== SOURCE MATERIAL ==

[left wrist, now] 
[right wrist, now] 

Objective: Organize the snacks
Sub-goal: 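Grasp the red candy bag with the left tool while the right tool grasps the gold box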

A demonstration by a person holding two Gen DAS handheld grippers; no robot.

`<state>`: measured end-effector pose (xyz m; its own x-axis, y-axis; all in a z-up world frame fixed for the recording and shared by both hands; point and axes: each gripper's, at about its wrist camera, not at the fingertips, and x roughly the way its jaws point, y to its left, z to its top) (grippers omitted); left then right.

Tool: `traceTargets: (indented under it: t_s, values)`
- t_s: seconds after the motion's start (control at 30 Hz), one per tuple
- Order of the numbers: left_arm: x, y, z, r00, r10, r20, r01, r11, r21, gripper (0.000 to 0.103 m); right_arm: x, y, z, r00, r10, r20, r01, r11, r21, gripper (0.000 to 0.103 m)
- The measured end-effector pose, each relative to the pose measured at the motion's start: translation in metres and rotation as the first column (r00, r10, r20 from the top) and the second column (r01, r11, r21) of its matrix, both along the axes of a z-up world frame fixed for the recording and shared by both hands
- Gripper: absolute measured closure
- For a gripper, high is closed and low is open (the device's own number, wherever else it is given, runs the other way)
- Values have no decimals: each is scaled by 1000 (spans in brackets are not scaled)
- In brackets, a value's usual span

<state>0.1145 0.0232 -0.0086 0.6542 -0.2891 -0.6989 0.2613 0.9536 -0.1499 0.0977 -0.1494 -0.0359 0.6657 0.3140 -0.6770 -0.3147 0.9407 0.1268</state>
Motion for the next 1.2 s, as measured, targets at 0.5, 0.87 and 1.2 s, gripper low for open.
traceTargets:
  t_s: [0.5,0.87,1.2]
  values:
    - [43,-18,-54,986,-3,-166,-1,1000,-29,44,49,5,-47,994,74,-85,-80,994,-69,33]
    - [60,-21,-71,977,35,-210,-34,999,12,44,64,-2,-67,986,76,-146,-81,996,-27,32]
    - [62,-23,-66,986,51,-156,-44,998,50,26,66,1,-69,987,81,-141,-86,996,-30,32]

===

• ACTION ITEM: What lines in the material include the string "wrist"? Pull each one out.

• TASK OUTPUT:
[left wrist, now] 
[right wrist, now] 
`<state>`: measured end-effector pose (xyz m; its own x-axis, y-axis; all in a z-up world frame fixed for the recording and shared by both hands; point and axes: each gripper's, at about its wrist camera, not at the fingertips, and x roughly the way its jaws point, y to its left, z to its top) (grippers omitted); left then right.

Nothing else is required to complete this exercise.